Word for word, give again the lines of the material below, from the one holding "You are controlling" to the last, with nothing added.

---------- RECORDED INFORMATION ----------

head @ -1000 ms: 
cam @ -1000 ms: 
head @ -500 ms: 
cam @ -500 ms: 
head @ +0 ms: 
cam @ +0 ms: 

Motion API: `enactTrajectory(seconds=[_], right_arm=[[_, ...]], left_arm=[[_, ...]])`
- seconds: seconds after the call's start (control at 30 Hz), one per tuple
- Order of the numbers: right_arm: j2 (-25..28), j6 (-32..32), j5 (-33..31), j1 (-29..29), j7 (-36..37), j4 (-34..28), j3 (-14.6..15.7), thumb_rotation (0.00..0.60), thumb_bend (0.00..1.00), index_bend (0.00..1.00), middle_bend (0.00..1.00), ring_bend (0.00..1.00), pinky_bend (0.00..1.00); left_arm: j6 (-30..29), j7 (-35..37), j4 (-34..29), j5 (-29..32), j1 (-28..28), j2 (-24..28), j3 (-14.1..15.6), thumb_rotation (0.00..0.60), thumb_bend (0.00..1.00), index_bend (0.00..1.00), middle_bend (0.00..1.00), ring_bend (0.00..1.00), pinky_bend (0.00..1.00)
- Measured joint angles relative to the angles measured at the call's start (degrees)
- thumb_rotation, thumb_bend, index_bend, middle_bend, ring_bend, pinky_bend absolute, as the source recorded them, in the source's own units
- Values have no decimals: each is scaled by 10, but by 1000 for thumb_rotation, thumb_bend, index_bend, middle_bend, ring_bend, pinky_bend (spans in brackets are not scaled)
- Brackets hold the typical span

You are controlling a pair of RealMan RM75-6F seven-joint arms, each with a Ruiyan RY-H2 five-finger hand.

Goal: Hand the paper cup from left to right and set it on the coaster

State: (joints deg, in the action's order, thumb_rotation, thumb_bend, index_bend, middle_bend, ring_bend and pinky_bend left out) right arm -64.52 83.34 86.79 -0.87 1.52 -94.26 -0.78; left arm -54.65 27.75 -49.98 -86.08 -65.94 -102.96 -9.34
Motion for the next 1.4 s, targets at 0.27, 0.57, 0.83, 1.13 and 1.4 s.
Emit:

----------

OUTPUT FOR THIS EXERCISE:
You are controlling a pair of RealMan RM75-6F seven-joint arms, each with a Ruiyan RY-H2 five-finger hand.

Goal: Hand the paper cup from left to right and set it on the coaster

State: (joints deg, in the action's order, thumb_rotation, thumb_bend, index_bend, middle_bend, ring_bend and pinky_bend left out) right arm -64.52 83.34 86.79 -0.87 1.52 -94.26 -0.78; left arm -54.65 27.75 -49.98 -86.08 -65.94 -102.96 -9.34
Motion for the next 1.4 s, targets at 0.27, 0.57, 0.83, 1.13 and 1.4 s.
Emit:

This exercise requires no further output.